Rimane da espugnare Cremona: alte mura da scalare, torri di
pietra e porte di ferro. I vitelliani si sentono al sicuro, protetti anche
dalla popolazione. In quel momento il prezioso vasellame proveniente dalla domus
aurea è al riparo nella villa, posta al limite opposto della città rispetto a
cui avviene la battaglia. Ma questo non basterà a risparmiarlo dalla
distruzione.
I flaviani iniziano l’assalto incendiando dapprima le
lussuose ville che si erano addossate da tempo alle mura e bersagliando con
dardi dal tetto degli edifici più maestosi i difensori posti all’interno della
città. Ma a pagare il prezzo più alto sono i civili. I militari, infatti, visto
il mal partito, decidono di arrendersi mandando Cecina, prigioniero, a trattare
con gli aggressori. Alla fine si accordano tutti quanti, dando il via al sacco
di Cremona.
Di chi fu la vera responsabilità non è chiaro. Tacito
insiste sul fatto che il popolo si sarebbe mescolato ai combattenti vitelliani,
foraggiati dalle donne cremonesi uccise a loro volta nel combattimento che durò
l’intera notte.
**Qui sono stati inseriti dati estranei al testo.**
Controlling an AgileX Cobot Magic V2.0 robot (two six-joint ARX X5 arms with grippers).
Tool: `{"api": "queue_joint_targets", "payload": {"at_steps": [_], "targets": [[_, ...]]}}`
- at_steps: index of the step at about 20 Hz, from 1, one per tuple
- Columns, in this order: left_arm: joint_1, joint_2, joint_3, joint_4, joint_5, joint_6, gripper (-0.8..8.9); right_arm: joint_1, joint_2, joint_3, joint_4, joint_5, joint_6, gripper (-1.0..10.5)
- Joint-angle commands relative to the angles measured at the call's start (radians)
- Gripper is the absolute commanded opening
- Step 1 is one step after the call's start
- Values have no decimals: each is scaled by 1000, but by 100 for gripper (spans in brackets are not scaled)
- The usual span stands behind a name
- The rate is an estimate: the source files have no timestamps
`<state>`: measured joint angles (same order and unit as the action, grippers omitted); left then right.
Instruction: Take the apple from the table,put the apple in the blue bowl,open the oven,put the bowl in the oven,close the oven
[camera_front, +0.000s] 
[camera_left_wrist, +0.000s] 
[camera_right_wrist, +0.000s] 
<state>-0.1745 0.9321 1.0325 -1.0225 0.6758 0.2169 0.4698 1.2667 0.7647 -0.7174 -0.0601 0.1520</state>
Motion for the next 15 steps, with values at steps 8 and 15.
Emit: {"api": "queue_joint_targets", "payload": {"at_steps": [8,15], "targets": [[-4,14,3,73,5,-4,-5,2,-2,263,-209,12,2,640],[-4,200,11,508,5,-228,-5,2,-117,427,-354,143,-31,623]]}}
Sull’astio che la XIII legione Gemina, costretta a costruire
l’anfiteatro di Cecina, avrebbe provato nei confronti dei civili che a suo
tempo li avevano derisi. Quasi a giustificare l’eccidio ricorda l’entusiasmo
che i cremonesi avevano riservato a Vitellio vincitore in maggio, la
gratitudine per lo spettacolo gladiatorio offerto da Cecina e l’oltraggio ai
caduti otoniani, commilitoni dei vincitori attuali. Circolò anche la diceria
che mentre Primo si trovava alle terme per lavarsi, lamentandosi per l’acqua
tiepida, un servo avrebbe gridato che la temperatura sarebbe salita, intendendo
come prossimo l’ordine di incendiare la città.
Plinio il Vecchio scrive però che lo stesso Primo aveva già
promesso ai suoi il saccheggio dei Cremona, già ricca ed in quei giorni ancora
più opulenta per la presenza di tanti visitatori della fiera autunnale. La
verità storica è che oltre quarantamila soldati assetati di bottino entrarono in
una città già divorata dagli incendi mettendola a sacco, penetrando nei templi
e nelle case, appiccando nuovi incendi, uccidendo e violentando per quattro
giorni di seguito fino a quando lo stesso Primo, consapevole dell’impopolarità
che ne sarebbe derivata, decise di porre fine al saccheggio ed ordinò che
fossero rilasciati i prigionieri, che nessuno voleva e che i soldati avevano
iniziato a giustiziare.
Di quella grande e magnifica città rimase in piedi solo il
tempio della dea Mefite, la protettrice delle paludi e dei loro miasmi
pestilenziali.
Se dobbiamo prestare fede alle fonti i saccheggi di Roma ad
opera di Teodorico nel 410 e di Genserico nel 455 risultano ben poca cosa
paragonati alla distruzione di Cremona. E a nulla valse l’intervento di Vespasiano
per favorirne la ricostruzione. Cremona non tornò mai più quella di un tempo.